→ **EXERCISE BRIEF**:
Repeat exactly, please, the opening lines of the data below, through and including the line where "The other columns" sits.
- Opening Delimiter -
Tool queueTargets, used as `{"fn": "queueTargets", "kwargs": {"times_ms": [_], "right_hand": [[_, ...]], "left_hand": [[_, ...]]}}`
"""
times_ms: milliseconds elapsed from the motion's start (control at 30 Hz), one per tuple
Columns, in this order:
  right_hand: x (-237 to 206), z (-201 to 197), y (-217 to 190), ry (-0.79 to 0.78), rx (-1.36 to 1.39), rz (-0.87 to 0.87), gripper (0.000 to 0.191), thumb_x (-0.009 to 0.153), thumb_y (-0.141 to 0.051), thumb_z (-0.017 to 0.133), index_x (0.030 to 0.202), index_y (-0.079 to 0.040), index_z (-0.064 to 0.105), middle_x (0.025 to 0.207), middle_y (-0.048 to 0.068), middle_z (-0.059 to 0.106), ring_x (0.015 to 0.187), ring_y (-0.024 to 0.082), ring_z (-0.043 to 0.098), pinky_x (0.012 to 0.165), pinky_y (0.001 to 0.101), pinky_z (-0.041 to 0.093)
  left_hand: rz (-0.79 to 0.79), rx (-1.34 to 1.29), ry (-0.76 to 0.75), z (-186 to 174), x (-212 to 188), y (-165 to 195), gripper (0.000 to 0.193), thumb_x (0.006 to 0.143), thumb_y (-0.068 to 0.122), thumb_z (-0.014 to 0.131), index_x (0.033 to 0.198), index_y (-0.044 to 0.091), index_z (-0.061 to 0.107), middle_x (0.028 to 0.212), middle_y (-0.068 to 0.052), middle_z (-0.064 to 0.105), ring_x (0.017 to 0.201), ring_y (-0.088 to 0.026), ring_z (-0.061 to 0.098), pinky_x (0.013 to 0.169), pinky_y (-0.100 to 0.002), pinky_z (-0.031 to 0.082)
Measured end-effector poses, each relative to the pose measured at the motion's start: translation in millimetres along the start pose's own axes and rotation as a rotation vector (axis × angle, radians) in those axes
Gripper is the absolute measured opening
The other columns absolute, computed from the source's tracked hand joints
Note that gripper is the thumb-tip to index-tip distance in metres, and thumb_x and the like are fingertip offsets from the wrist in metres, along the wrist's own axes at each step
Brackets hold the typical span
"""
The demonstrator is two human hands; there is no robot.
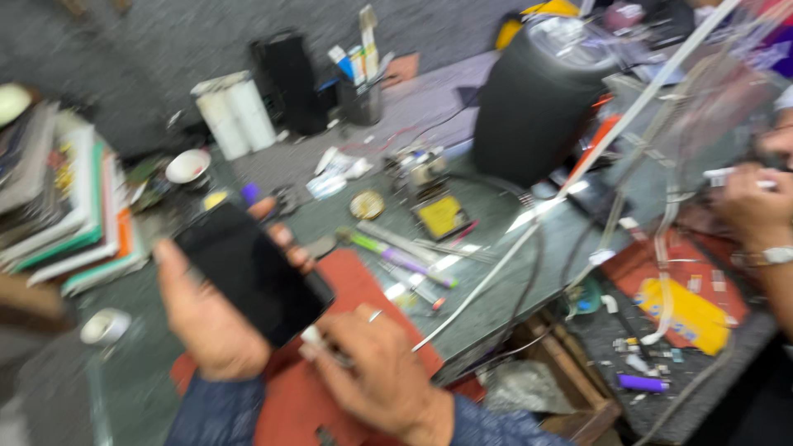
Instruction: The person removes a protective film from a smartphone screen, then uses tweezers to clean the edges. They connect a charging cable to test the device, then use a plastic pry tool to open the phone and remove the back cover, exposing the internal components.
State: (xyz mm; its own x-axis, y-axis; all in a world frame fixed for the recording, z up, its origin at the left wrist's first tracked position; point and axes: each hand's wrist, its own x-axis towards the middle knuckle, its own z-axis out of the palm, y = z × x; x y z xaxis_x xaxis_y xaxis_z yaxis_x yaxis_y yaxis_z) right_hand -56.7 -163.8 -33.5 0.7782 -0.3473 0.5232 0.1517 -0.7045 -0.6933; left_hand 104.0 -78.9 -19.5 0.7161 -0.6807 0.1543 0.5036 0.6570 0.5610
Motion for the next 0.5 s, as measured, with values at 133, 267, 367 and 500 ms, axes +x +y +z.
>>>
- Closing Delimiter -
→ **ANSWER TO THIS EXERCISE**:
Tool queueTargets, used as `{"fn": "queueTargets", "kwargs": {"times_ms": [_], "right_hand": [[_, ...]], "left_hand": [[_, ...]]}}`
"""
times_ms: milliseconds elapsed from the motion's start (control at 30 Hz), one per tuple
Columns, in this order:
  right_hand: x (-237 to 206), z (-201 to 197), y (-217 to 190), ry (-0.79 to 0.78), rx (-1.36 to 1.39), rz (-0.87 to 0.87), gripper (0.000 to 0.191), thumb_x (-0.009 to 0.153), thumb_y (-0.141 to 0.051), thumb_z (-0.017 to 0.133), index_x (0.030 to 0.202), index_y (-0.079 to 0.040), index_z (-0.064 to 0.105), middle_x (0.025 to 0.207), middle_y (-0.048 to 0.068), middle_z (-0.059 to 0.106), ring_x (0.015 to 0.187), ring_y (-0.024 to 0.082), ring_z (-0.043 to 0.098), pinky_x (0.012 to 0.165), pinky_y (0.001 to 0.101), pinky_z (-0.041 to 0.093)
  left_hand: rz (-0.79 to 0.79), rx (-1.34 to 1.29), ry (-0.76 to 0.75), z (-186 to 174), x (-212 to 188), y (-165 to 195), gripper (0.000 to 0.193), thumb_x (0.006 to 0.143), thumb_y (-0.068 to 0.122), thumb_z (-0.014 to 0.131), index_x (0.033 to 0.198), index_y (-0.044 to 0.091), index_z (-0.061 to 0.107), middle_x (0.028 to 0.212), middle_y (-0.068 to 0.052), middle_z (-0.064 to 0.105), ring_x (0.017 to 0.201), ring_y (-0.088 to 0.026), ring_z (-0.061 to 0.098), pinky_x (0.013 to 0.169), pinky_y (-0.100 to 0.002), pinky_z (-0.031 to 0.082)
Measured end-effector poses, each relative to the pose measured at the motion's start: translation in millimetres along the start pose's own axes and rotation as a rotation vector (axis × angle, radians) in those axes
Gripper is the absolute measured opening
The other columns absolute, computed from the source's tracked hand joints

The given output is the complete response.